In total, 92.5% of the 745,029 protein-coding genes from the 40 Hymenoptera species were classified into 42,924 orthogroups using the OrthoFinder (v2.5.4) software. Among these orthogroups, 1264 were present in all species and 156 were single-copy orthogroups (Supplementary Table S3). In Er. hayati, 22,226 genes were assigned to 9789 orthogroups, including 962 species-specific orthogroups that contained a total of 6171 species-specific genes, which is significantly higher than that in other species (Supplementary Table S4, Supplementary Figure S1). In addition, orthogroups were extracted from Er. hayati and four other Aphelinidae species (En. formosa, Encarsia sophia, Aphelinus certus and Aphelinus atriplicis). A total of 5816 orthogroups were present in all five species, whereas Er. hayati had 1333 species-specific orthogroups (Supplementary Figure S2).
The phylogenetic analysis indicated that the Aphelinidae species Er. hayati, A. certus and A. atriplicis clustered together, with En. formosa and En. sophia forming a sister group to this clade (Figure 1). Furthermore, species in Aphelinidae were clustered into a sister group to other species in Chalcidoidea, excluding Trichogrammatidae and Encyrtidae. This topology is consistent with a previous analysis of Chalcidoidea in Hymenoptera [40,41]. The MCMCTree results indicated that the Aphelinidae lineage commenced its diversification approximately 119.9 Mya, while the speciation time of Eretmocerus and Aphelinus was estimated to be 102.6 Mya (Figure 1).
At the ancestral divergence point of Aphelinidae, a total of 56 expanded gene families and 169 contracted gene families were identified. Within Er. hayati, 538 expanded and 1048 contracted gene families were identified, whereas En. formosa displayed 332 expanded and 971 contracted gene families (Figure 1). Compared to En. formosa, 480 expanded gene families were exclusive to Er. hayati, 58 expanded gene families were in both species; 796 contracted gene families were exclusive to Er. Hayati, and 252 contracted gene families were in both species (Supplementary Figure S3).
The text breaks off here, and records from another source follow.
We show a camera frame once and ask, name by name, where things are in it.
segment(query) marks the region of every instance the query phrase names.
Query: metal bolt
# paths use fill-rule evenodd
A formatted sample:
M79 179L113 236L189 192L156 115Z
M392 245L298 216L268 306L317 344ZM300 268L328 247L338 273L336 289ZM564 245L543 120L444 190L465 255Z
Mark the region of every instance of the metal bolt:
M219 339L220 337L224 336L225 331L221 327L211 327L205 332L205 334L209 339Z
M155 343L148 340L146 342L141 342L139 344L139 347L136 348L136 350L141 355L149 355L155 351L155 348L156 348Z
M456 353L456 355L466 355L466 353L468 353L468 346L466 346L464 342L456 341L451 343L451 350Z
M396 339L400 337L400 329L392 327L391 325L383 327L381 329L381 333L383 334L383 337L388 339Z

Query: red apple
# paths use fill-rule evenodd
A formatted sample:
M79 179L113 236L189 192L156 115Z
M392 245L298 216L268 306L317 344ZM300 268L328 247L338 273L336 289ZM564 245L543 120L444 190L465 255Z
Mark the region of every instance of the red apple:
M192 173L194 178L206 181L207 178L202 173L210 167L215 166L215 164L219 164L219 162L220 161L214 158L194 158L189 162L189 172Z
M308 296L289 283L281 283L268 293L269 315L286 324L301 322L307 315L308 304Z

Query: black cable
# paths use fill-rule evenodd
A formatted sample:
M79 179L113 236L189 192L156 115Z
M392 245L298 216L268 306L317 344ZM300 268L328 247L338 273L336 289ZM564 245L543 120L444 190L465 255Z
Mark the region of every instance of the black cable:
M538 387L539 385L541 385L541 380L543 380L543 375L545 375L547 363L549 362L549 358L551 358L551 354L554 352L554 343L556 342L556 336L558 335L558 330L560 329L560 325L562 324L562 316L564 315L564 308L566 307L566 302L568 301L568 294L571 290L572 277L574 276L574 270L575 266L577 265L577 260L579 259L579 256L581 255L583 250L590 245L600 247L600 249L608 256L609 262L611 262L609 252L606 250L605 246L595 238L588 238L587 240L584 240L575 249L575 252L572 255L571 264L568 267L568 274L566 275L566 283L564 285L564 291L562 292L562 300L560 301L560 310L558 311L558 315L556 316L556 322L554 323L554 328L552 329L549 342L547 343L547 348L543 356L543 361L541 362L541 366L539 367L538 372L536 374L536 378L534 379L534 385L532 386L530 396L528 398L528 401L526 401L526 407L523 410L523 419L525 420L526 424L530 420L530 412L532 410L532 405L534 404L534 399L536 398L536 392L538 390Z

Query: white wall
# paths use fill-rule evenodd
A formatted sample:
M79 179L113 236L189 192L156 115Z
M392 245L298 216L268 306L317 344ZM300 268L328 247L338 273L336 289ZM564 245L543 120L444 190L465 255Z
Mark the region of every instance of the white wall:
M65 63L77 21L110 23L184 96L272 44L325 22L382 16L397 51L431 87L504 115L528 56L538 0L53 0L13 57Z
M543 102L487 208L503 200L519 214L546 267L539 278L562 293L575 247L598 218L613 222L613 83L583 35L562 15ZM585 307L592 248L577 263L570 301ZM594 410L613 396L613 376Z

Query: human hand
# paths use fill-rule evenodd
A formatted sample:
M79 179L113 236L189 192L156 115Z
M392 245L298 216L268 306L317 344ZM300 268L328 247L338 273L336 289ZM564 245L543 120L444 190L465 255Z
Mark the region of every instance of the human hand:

3.2. Gene Family Expansion and Contraction Analysis

GO and REVIGO analyses revealed that the expanded orthogroups in Er. hayati were enriched in DNA replication regulation (e.g., protein-DNA complex subunit organization, DNA strand displacement, chromosome organization and nucleosome assembly), metabolism-related pathways (e.g., glucuronate metabolic process, peptidoglycan metabolic process, carbohydrate metabolic process, lipid metabolic process and amino acid transport), and immune response (e.g., response to stimulus, humoral immune response, detoxification and positive regulation of melanization defense response) (Figure 2a, Supplementary Figure S4, Supplementary Table S5). In contrast, contracted orthogroups were significantly enriched in eicosanoid transport, lipid export from the cell, cyclic purine nucleotide metabolic processes, and circadian rhythm (Figure 2b, Supplementary Table S6).
The expanded and contracted gene families in Er. hayati were enriched in several KEGG pathways. Expanded orthogroups were significantly enriched in pathways including carbohydrate metabolism (e.g., Galactose metabolism, pentose and glucuronate interconversions), lipid metabolism (e.g., steroid hormone biosynthesis and fatty acid biosynthesis), signal transduction (e.g., AMPK signaling pathway and Calcium signaling pathway), endocrine system (e.g., Renin-angiotensin system and PPAR signaling pathway), immune diseases and systems (e.g., neutrophil extracellular trap formation and hematopoietic cell lineage), and xenobiotic biodegradation and metabolism (e.g., metabolism of xenobiotics by cytochrome P450 and drug metabolism by cytochrome P450). Contracted orthogroups were mainly enriched in pathways including the endocrine system, viral infectious diseases, digestive system, nervous system, and signal transduction pathways.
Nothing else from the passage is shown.